S. – Namaz kılarken resimleri ya tersine çeviriyorlar, ya da üstlerini örtüyorlar. Bu neden?
Emre – Hz. Muhammed söylemiş: (“Bir evde resim olursa, orada kılınan namaz, namaz olmaz!”) demiş. Fakat biz yanlış anlıyoruz. Bu sözdeki resimden maksat kalbdeki resimdir. Kılınan namaz kalbde resim olmayınca, yâni namaza durduğun zaman aklında Allah’tan başka birşey kalmayınca kabul olur… Böyle bir hâl zuhûr edince, yâni namazda bir sen, bir de Allah kalınca, insan resmi görebilir mi? Kelâmın kabuğu soyulmayınca mânâsı anlaşılmıyor. Bir şair:
Cevizin yeşil kabuğun yemekle tad bulunmaz,
Zâhir ile ey fakı! Kur’ân’ı arzularsın.
diyor.
Bazı sözler var ki, onları da yanlış anlıyoruz: (Allah’tan korkmayan kâfirdir!) diyorlar. Hâlbuki asıl Allah’tan korkan kâfirdir. İnsan kabahatinden korkar. Korkuyorsan, Allah’a yaklaşamazsın. Kabahati kim işler? Câhil olan. Hapishânedeki adamlar akıllı mı? Akıllı olsalar hırsızlık ederler mi?

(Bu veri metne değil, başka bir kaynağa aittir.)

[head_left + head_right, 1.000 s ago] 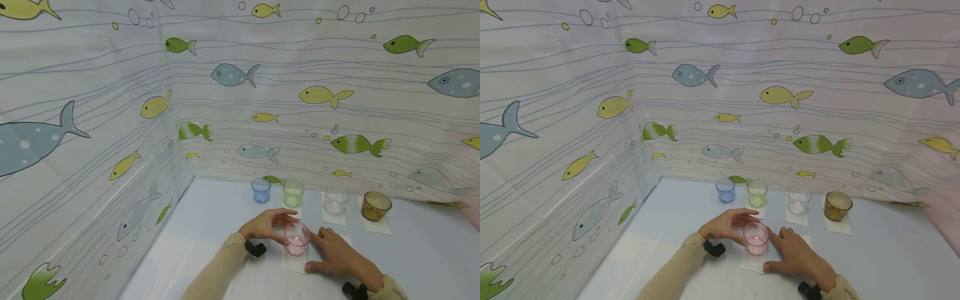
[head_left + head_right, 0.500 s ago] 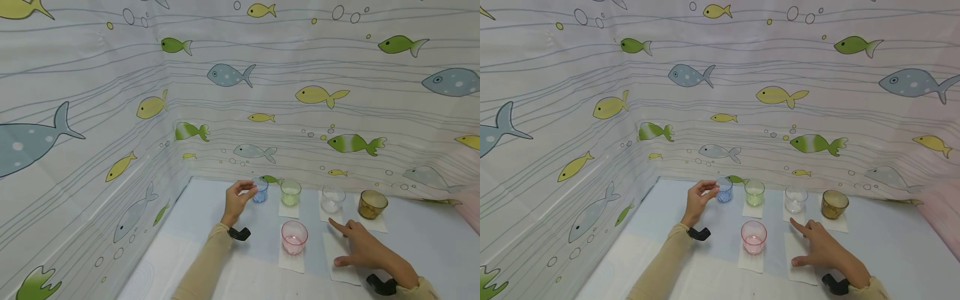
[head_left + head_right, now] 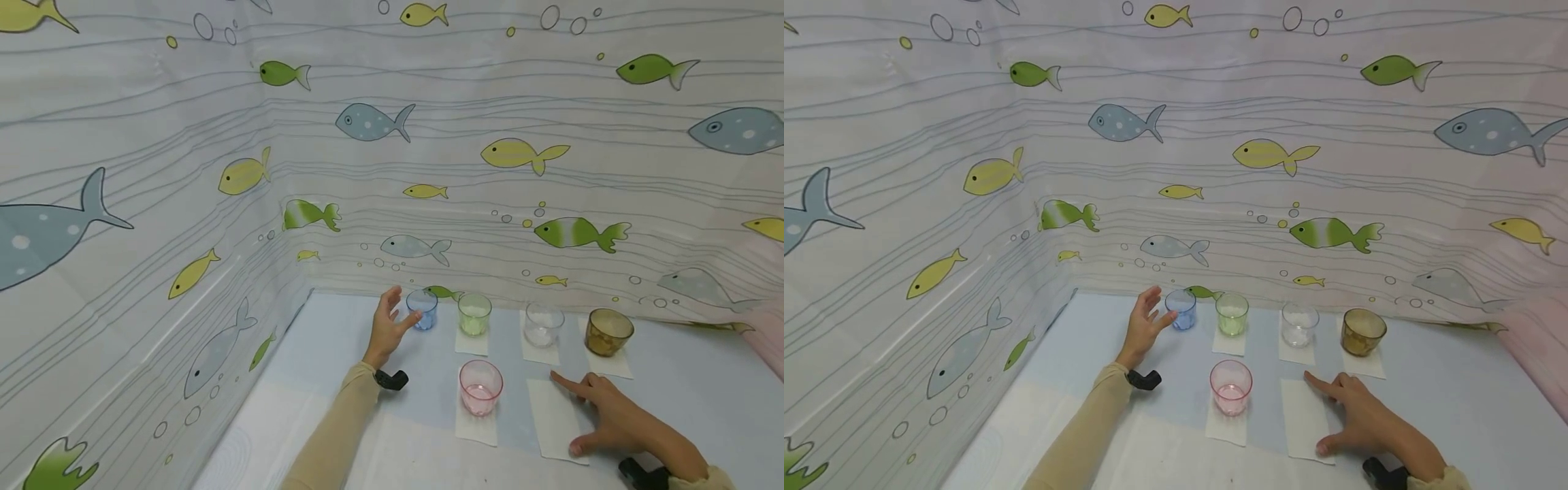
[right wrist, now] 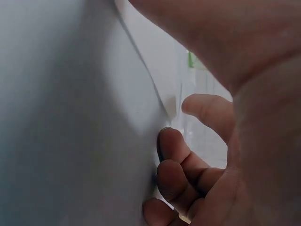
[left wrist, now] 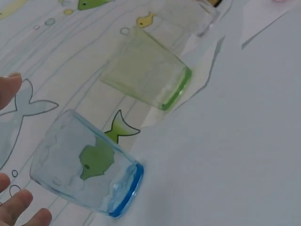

S. – Sonra da kabahati Allah’a yüklüyorlar.
Emre – Onlar nefislerine mahkûm da, kabahati onun için Allah’a buluyorlar. Allah’ı kalkan olarak kullanıyorlar.
S. – Kur’ân’da: (İyilik Allah’tan, kötülük nefsinden.) diyor.
Emre – Sonra hangi kitapta Allah: (Adam öldür!) diyor? Medeniyyet, (Kötülük yap!) der mi? Allah yalancıya lânet ediyor. Avrupalılar mı yalancı, biz mi? Onlar aldatmayı bilmiyorlar, çalışıyorlar. Allah sonunu hayır getirsin, bak durumumuza… Ama iyi olacak inşallah.
S. – Bazı kimseler: (“Herşey Allah’tan.”) diyorlar?
Emre – Hayırla şer iki türlüdür. Şurda otururken, şu boru düşse de başımızı yarsa, bu Allah’tan. Buna kat’iyyen canımız sıkılmayacak.
Durup dururken ben birinizin kafasını yarsam, bu Allah’tan mı? Hayır, nefsimizden. Hadi, bacının çocuğuna bir tokat vur bakayım. Ne yapar sana! Ya, Allah kullarına herhangi bir fenalık yapmamıza râzı olur mu? Demek ki, hepimizin sahibi, Allah… Kullarını incitirsek râzı olmaz.
S. – Ama o bizi incitiyor…
Emre – Biz frengili bir adamla bile bile ülfet edersek, bize de frengi bulaşmaz mı? Tedavisi kimden? Yine bir kulu vasıtasiyle. Kiminin tedavisi uzun sürer, kimininki kısa. Fakat merak etmeyin, şu penisilin frengiyi nasıl kökünden kesiyorsa, Allah da öyle sebebler halk eder. Yeter ki, Allah’a teslim ol. Allah’a teslîm olmak çok tatlı şey. Ama teslîm olacağım diye tembellik etmek yok ha! Tembelliğin sonu hırsızlıktır.
Bu hâli anlamak için, aklın büyümesi lâzım. Koca bir ağacı kesersin de onu küçücük bir çöpten aşılarsın; büyüyünce meyva verir. Bu, ancak bir misâl. Bu hâlin ise misâli yok. Evveli aşk, âhiri aşk vesselâm!
***
14.4.1956 da yapılan bir konuşmadan zaptedilebilen notlar:
Emre – Kur’ân her vakit yenidir. “Külle yevmin Hüve fi şe’n!” değil mi? Onun için, Kur’ân’ın sözleri her vakit için tamamdır. Bazı şeyler bugünün hâdiseleri için söylenmiştir. Meselâ Fil vak’ası. Fil, Kâbe’yi yıkabilir mi? O sûreyi tercüme edelim.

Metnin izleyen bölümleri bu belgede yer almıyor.